I am working through the next set of questions that I received on Twitter related to DevOps. I will have the questions and my response.
Config As Code vs. Infrastructure As Code— Mötz Jensen (@splaxi) October 30, 2020
When is something in a deployment considered infrastructure vs configuration?
Here are my thoughts on that topic. In my opinion, infrastructure is what your application needs to run vs. configuration is how it needs to run. A database is an infrastructure item; the account to access the database is how it needs to connect. I am a big proponent of infrastructure as code, and I use Terraform to do that. I am also currently a fan of the workspace per environment with one set of Terraform templates. Those templates get configuration applied based on the environment/workspace. This is outlined at a high level here. This means that infrastructure configuration is used when the infrastructure is deployed, application configuration is applied when the application is deployed. I also like to store my infrastructure code with my application code in the same repository. Shared/Global resources are only referenced and not created there.
Now this rolls into one of the other questions:
Environment specific configuration.— Mötz Jensen (@splaxi) October 30, 2020
Should that be something that is handled by overriding during the development / pipeline? Or be part of the source control? Branches per environment?
All configuration should have sane defaults defined and checked into source control; think of that as the base configuration. Then during the deployment, overrides and secrets should be applied. These allow anyone who looks into source control to know what configuration needs to be supplied; think of it as documentation. I feel you shouldn’t have branches per environment because that would mean that you are not using a single artifact across all of your deployments. My opinion is that your builds should produce a single artifact, and that artifact is deployed to each environment in order. That means that unless the artifact is deployed to integrations, it can’t be deployed to prod. This will also drive setting configuration at deployment time.
Should a deployment be infrastructure and configuration as separate flows? Or should it be a nested / staged flow, with infrastructure first and configuration next?— Mötz Jensen (@splaxi) October 30, 2020
Again, another opinion of mine.
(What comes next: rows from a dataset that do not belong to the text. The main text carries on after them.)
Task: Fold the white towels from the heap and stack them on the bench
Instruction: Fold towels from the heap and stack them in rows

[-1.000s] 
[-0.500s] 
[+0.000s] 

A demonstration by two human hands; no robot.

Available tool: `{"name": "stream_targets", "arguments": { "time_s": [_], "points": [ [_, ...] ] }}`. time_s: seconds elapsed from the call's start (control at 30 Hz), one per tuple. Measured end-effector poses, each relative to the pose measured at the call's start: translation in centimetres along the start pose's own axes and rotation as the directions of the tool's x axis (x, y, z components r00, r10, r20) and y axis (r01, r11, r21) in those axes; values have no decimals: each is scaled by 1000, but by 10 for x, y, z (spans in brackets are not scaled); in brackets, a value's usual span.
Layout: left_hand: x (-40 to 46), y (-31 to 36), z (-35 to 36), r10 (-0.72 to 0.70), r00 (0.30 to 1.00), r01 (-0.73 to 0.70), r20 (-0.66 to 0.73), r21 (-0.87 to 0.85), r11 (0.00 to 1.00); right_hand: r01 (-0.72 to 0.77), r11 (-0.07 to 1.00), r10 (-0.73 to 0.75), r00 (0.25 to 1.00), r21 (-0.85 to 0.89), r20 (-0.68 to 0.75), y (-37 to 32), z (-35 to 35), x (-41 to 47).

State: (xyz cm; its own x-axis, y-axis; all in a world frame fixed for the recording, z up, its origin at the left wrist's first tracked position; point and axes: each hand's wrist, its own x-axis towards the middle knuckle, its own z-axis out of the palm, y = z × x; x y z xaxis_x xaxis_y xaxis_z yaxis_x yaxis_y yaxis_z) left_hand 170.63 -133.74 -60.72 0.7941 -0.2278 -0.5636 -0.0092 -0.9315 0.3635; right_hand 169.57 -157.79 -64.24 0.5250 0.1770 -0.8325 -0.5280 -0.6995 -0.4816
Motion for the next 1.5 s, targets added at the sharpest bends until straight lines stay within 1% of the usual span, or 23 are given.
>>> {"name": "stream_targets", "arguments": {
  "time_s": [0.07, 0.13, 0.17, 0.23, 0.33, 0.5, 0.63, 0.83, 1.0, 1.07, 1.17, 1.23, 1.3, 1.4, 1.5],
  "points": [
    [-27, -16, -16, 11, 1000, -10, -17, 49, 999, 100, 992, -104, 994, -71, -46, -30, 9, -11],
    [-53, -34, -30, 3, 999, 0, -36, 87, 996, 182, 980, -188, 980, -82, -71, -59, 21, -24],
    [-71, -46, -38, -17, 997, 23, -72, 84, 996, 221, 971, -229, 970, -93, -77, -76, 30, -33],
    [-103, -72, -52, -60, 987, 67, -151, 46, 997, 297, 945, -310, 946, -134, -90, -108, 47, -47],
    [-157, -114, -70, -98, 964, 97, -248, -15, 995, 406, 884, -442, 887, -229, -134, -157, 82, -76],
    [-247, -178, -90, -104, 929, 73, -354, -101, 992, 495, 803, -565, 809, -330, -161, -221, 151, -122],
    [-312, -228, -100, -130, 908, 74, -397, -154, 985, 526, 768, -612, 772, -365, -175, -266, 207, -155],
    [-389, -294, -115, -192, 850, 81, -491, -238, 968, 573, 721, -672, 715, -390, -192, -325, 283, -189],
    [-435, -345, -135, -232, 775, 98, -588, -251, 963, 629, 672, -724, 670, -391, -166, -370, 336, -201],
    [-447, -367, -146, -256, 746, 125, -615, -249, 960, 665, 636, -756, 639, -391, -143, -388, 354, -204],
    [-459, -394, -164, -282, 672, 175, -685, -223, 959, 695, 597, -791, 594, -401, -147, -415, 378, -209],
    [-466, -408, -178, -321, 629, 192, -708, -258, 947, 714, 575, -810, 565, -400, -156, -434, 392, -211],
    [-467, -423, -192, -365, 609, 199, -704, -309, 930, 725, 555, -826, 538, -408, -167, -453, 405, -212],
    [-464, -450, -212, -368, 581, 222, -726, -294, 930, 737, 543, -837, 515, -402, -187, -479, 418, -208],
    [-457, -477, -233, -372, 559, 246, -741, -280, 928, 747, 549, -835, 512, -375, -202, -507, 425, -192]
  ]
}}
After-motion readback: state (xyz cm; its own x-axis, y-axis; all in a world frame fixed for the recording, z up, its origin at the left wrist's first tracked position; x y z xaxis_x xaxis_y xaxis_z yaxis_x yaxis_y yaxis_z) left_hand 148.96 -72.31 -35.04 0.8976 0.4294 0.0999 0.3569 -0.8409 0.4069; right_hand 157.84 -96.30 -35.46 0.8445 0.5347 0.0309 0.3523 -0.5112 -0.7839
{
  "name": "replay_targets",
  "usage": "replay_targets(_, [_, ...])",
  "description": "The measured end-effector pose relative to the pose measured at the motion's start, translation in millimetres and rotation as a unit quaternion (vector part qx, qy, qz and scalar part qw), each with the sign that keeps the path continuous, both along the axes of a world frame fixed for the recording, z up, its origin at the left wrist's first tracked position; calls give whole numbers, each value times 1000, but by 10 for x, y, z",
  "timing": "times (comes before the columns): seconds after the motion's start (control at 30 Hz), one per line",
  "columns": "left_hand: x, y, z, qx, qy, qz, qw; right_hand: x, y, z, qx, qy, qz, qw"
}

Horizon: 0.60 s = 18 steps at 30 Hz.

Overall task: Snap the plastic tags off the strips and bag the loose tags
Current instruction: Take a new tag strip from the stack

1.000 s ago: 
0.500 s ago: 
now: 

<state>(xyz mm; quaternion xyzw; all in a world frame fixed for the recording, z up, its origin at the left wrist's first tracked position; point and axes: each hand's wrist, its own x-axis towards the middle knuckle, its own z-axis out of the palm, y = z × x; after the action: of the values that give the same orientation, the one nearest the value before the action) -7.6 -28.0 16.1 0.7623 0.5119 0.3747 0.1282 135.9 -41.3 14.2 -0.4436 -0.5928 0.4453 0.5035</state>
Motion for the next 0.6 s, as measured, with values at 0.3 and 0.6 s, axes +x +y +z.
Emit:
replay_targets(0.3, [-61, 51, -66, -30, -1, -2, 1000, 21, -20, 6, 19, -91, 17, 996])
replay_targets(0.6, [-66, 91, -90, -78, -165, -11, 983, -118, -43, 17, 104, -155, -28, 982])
Infrastructure, application code, and configuration should all be applied in a single deployment pipeline in with each item representing either a step or stage. Infrastructure first, then code and configuration. This will require you to be extra careful about infrastructure changes and code changes. You don’t want to make changes that cause breaking changes. This may mean it takes several deployments to stagger in all the changes, so nothing really breaks. This isn’t always avoidable and leads to good conversations and thought experiments.
How should we approach deployment failures? How would you roll back configuration? Would you roll back both infrastructure and configuration, regardless of which task that fails?— Mötz Jensen (@splaxi) October 30, 2020
I am a big fan of blue-green deployments and using rings. If you deploy the same artifact across multiple environments leading up to production, then any issues, assuming your environments are the same, will be revealed. I use Azure regularly, and the staging slots available in Azure App Service allow deploying to a staging slot. If the code checks out there, then swap that into production. If the swap goes poorly, then switch it back. That will not work if there are breaking changes introduced as you may not be able to swap back to a prior version of the application. Ultimately, a roll-forward approach solves a lot of these concerns—a note on Terraform here. Terraform will partially apply changes, so you may not have everything deployed into the correct state that is expected in case of a failure. Given that I have usually had at least two environments to deploy to first, I haven’t had this cause any issues in a production environment.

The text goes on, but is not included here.